* **Exercise directions**
Every line in the listing below from the one with "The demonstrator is" through the one with "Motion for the" is to be reproduced exactly, both ends included; leave out the rest.

***

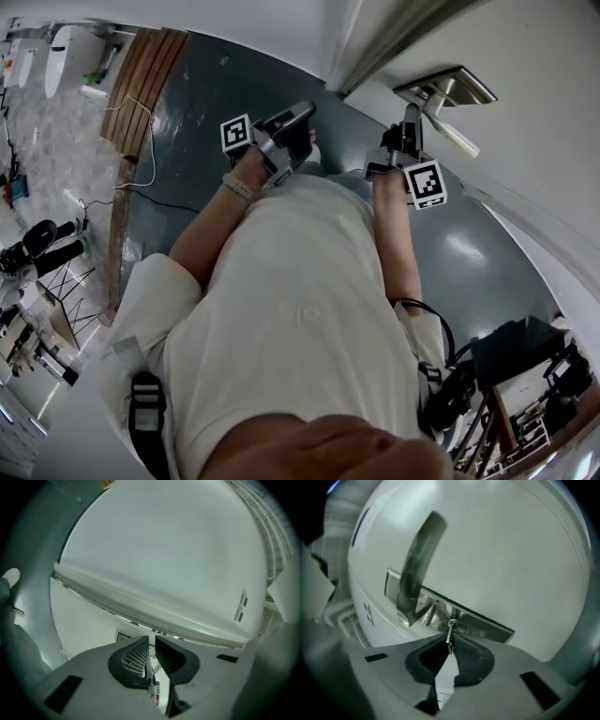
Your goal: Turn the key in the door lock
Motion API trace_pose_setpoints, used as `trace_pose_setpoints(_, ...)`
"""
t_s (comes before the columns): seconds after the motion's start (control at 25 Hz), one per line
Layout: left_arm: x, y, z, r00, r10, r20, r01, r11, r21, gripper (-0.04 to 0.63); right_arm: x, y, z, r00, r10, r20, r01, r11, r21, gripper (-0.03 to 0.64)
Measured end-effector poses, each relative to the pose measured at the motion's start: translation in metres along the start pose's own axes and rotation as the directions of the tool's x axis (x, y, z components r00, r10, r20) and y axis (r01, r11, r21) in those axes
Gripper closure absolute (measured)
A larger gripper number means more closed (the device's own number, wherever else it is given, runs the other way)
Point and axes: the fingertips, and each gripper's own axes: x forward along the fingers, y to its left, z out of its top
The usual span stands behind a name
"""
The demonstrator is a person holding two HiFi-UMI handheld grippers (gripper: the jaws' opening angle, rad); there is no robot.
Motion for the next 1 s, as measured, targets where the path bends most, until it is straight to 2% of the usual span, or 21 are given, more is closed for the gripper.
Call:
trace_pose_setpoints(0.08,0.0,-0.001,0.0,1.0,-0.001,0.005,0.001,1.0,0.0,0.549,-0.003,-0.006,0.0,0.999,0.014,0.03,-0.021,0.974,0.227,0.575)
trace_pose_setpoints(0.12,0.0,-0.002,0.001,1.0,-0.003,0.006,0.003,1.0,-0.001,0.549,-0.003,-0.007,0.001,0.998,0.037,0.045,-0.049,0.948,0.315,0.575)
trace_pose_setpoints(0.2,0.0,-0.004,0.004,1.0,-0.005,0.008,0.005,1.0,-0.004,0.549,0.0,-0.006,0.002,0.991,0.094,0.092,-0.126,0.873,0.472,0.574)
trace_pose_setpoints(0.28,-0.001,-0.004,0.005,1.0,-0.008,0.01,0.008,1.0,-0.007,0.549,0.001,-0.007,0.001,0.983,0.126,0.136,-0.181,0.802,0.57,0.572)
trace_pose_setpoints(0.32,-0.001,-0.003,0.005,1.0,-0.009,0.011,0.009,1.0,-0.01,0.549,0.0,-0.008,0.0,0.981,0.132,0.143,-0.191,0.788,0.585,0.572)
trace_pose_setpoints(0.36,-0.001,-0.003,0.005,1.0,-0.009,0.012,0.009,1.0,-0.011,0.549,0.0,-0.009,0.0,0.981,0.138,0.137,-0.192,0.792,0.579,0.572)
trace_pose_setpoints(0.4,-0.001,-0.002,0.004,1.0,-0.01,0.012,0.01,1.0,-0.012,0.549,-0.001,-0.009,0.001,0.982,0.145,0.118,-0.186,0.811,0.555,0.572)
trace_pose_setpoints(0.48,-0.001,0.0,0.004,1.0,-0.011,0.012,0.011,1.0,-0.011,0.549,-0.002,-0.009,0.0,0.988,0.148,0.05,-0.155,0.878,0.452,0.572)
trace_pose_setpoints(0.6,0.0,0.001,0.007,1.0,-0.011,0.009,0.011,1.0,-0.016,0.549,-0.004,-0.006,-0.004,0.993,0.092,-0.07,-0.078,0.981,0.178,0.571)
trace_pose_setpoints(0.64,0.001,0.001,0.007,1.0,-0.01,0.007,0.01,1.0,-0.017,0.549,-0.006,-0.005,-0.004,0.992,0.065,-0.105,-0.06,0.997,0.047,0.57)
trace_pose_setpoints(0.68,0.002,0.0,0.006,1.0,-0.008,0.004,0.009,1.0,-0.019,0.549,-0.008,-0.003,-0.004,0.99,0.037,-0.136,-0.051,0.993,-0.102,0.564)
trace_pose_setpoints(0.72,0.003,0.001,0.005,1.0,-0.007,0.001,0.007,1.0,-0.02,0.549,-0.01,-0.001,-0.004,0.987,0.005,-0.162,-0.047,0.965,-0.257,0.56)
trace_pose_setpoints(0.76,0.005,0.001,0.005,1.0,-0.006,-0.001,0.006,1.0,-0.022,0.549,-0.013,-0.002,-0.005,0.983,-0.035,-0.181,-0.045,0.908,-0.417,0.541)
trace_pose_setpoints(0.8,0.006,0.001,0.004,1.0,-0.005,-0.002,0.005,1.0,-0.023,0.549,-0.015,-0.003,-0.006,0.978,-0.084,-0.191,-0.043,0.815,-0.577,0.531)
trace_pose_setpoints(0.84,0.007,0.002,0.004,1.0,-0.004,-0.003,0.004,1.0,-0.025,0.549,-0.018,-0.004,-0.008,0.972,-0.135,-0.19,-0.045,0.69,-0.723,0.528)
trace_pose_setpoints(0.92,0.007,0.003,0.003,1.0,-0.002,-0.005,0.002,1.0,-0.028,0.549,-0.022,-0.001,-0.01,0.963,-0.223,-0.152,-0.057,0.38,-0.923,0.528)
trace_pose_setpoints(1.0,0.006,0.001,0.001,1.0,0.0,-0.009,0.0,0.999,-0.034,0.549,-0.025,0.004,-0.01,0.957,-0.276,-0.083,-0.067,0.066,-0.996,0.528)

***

* **Answer to this exercise**
The demonstrator is a person holding two HiFi-UMI handheld grippers (gripper: the jaws' opening angle, rad); there is no robot.
Motion for the next 1 s, as measured, targets where the path bends most, until it is straight to 2% of the usual span, or 21 are given, more is closed for the gripper.

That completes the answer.